When the proportion shall be thus ascertained, by a concurrent agreement with France, the act might declare that the foot measure of the United States is to the standard platina metre of France in such proportion that 39.3802 inches are equal to the metre, and that 472.5623 millimetres are equal to the foot. The proportion of the troy and avoirdupois pounds to the kilogramme might be ascertained with equal accuracy, and declared in like manner. A platina metre and kilogramme, being exact duplicates of those in the French national archives, should then be deposited and preserved with the national standards of the United States.

It is not proposed that the standard yard measure of the United States should be made of platina; but that it should be of the same metal as the yard of 160i, at the Exchequer, from which it will be taken.
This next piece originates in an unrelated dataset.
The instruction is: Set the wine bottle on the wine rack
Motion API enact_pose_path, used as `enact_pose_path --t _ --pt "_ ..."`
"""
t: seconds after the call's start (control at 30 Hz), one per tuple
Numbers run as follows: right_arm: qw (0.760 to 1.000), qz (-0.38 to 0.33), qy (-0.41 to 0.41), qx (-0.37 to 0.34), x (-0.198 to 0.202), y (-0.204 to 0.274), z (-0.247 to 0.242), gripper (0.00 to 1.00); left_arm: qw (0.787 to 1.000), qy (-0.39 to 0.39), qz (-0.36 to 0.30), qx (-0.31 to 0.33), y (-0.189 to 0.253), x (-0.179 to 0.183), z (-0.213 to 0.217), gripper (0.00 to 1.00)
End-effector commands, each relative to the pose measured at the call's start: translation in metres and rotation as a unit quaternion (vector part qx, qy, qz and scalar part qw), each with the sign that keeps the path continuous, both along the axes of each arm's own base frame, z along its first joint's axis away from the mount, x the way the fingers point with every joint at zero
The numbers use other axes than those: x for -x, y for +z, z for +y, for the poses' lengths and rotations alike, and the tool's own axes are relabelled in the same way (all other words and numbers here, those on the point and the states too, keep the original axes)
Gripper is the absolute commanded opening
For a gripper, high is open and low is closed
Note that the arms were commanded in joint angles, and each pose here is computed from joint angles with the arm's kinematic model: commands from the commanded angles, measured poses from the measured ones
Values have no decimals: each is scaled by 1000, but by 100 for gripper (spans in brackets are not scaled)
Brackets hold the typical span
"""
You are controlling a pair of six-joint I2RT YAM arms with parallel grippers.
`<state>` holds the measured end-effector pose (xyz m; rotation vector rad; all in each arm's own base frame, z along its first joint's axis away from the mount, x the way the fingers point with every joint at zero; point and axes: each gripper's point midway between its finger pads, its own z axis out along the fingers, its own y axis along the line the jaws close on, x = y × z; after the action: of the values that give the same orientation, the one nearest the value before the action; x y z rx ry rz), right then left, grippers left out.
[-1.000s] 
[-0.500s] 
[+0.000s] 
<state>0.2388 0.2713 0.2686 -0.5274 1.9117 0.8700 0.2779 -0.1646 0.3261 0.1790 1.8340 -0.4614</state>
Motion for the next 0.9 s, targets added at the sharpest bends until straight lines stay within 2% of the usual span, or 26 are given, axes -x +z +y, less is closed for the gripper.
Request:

The very extraordinary properties of platina, its unequalled specific gravity, its infusibility, its durability, its powers of resistance against all the ordinary agents of destruction and change, give it advantages and claims to employment as a primary standard for weights and measures, and coins, to which no other substance in nature has equal pretensions. The standard metre and kilogramme of France are of that metal. Should the fortunate period arrive when

the improvement in the moral and political condition of man will admit of the introduction of one universal standard for the use of all mankind, it is hoped and believed that the platina metre will be that measure. But, as the principle respectfully recommended in this report is that of excluding all innovation or change, for the present, of our existing weights and measures, it is with a view to uniformity that the preference is given, for the choice of a new standard, to the same metal of which that measure consists which has been the standard of our forefathers from the first settlement of the English colonies, and is exactly coeval with them. It is not unimportant that the standards, to be transmitted to the several states of the Union, should be of the same metal as the national standards, of which they shall be copies. The changes of the atmosphere produce different degrees of expansion and contraction upon different metals : and, when a measure of brass or copper is to be taken from a measure of platina, the differences of their expansibility become subjects of calculation, upon data not yet ascertained to entire perfection. The selection of platina for the French kilogramme has been attended with the singular consequence, that the standard of the archives is not of the same weight as the standard for use. The latter is of brass ; and the copies taken from it for the real purposes of life are of the same weight in the air, but not of the same weight as the platina standard, because that is the weight of the cubic decimetre of distilled water in vacuo. Whenever calculations of allowances for atmospheric changes in the different metals are introduced into the comparison of measures, estimates take the place of certainty ; and different results proceed from different times, places, or persons. The very immutability of platina, therefore, makes it unsuitable for a practical standard of mutable things. Change, and not stability, is the uniform measure of change. Justice consists in estimating every thing by the law of its nature: and, to illustrate this idea by applying it to moral relations, it may be observed, that, to bring mutable substances to the test of immutable standards, would be like charging disembodied spirits to pass sentence by the laws of their superior nature upon the frailties and infirmities of man.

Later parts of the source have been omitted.